Official fact: The source says SuNam's corporate research institute is split into materials-development and device-development teams, and that a focused research group of 10 people including executives has completed 17 national projects and holds 67 patents.
- Domestic partners: Through KSTAR, SuNam works with the Korea Institute of Fusion Energy; it also conducts high-field magnet research with Seoul National University and commercial power-cable projects with KEPCO and LS Cable.
- Overseas partners: In addition to U.K. STEP and U.S. CFS, the source mentions NASA, Airbus, Siemens, and a recent competitive bid win from an Indian national research institute.
7. Risks and investment view
Cash burn
Continued operating losses and CAPEX can keep consuming cash. If breakeven is delayed, equity issuance or CB financing cannot be ruled out.
Fusion timeline
Fusion is a long-term growth option, but commercialization timing remains uncertain. Project delays would affect SuNam's expected revenue.
China and global leaders
Chinese low-price competition and performance-gap expansion by leaders such as SuperPower must be watched continuously.

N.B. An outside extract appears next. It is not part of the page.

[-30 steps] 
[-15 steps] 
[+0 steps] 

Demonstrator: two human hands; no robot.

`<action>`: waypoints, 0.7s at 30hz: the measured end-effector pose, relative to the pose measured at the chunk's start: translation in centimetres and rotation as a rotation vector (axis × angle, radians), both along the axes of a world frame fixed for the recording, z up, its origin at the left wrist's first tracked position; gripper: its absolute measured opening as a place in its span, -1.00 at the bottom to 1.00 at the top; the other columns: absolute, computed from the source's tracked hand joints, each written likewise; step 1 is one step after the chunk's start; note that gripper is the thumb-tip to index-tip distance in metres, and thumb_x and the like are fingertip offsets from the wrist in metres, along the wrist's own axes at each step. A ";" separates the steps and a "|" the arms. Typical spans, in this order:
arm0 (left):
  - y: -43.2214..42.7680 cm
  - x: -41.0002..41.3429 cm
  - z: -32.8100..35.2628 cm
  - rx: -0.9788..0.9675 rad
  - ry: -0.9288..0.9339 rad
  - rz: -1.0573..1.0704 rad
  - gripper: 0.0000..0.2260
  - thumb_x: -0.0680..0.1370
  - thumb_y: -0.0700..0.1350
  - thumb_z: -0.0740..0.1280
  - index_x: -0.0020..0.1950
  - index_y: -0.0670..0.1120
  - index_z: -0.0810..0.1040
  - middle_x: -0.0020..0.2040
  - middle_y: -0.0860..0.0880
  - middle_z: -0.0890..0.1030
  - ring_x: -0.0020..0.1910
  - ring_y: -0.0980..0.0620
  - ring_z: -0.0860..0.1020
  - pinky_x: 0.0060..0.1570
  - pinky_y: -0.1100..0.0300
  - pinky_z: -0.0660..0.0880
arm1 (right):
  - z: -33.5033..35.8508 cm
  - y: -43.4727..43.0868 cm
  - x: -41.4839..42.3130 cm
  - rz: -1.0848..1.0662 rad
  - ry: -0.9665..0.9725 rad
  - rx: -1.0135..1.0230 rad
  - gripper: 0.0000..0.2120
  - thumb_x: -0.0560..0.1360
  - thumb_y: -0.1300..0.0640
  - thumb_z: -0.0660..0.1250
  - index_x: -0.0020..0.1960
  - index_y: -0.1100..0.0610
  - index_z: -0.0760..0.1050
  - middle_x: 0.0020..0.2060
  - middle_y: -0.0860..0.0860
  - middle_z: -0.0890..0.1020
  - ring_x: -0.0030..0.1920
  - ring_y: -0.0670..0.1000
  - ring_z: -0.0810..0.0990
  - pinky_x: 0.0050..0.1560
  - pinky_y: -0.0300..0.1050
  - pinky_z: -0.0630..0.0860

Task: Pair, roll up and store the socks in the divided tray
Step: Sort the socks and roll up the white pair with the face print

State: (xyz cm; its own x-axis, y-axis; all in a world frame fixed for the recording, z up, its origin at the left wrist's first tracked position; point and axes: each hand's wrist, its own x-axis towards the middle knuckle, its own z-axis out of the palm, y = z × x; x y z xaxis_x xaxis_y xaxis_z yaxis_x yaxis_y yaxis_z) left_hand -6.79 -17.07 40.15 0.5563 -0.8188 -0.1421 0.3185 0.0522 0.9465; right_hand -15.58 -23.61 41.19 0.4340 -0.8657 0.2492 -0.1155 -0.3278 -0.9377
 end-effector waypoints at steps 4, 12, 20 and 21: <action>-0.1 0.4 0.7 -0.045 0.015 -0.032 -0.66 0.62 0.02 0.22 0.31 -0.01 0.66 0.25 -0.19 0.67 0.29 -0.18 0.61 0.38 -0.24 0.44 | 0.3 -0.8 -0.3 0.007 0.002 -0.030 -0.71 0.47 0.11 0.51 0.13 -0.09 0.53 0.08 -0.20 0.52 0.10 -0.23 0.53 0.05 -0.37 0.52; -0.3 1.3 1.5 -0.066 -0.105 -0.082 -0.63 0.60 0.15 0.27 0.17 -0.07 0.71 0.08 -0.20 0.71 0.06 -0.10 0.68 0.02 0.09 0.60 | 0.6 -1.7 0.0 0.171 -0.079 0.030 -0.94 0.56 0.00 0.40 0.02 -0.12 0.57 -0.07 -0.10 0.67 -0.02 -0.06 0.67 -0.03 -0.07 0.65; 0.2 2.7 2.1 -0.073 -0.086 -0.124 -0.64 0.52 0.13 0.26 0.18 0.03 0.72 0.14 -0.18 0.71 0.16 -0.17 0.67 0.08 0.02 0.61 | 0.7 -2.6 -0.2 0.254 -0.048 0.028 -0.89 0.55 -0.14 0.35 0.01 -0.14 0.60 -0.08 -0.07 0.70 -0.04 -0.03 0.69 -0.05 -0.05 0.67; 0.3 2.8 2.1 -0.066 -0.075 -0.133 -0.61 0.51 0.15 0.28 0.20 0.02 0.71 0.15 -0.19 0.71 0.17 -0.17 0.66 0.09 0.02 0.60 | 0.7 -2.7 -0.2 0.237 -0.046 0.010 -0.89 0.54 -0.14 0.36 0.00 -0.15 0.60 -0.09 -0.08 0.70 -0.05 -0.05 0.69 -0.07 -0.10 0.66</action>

The source views SuNam as a company that should reinvest rather than return capital to shareholders. It says no specific dividend, share-cancellation, or Value-Up program participation was identified.
8. Overall view
SuNam is a classic high-risk, high-return deep-tech investment. The source assigns an investment attractiveness score of 3.5/5.0, with very high growth potential but a need to manage financial risk. The core points are RCE-DR productivity, performance upgrades through PLD, and global references such as STEP, CFS, and NASA.
The indicators I would track are not simple share-price momentum, but major fusion project orders, a turn to positive gross profit, the terms of any new financing, and customer validation of PLD-based high-field wire. If these are confirmed, SuNam can be evaluated not as a theme stock but as a global superconducting first mover.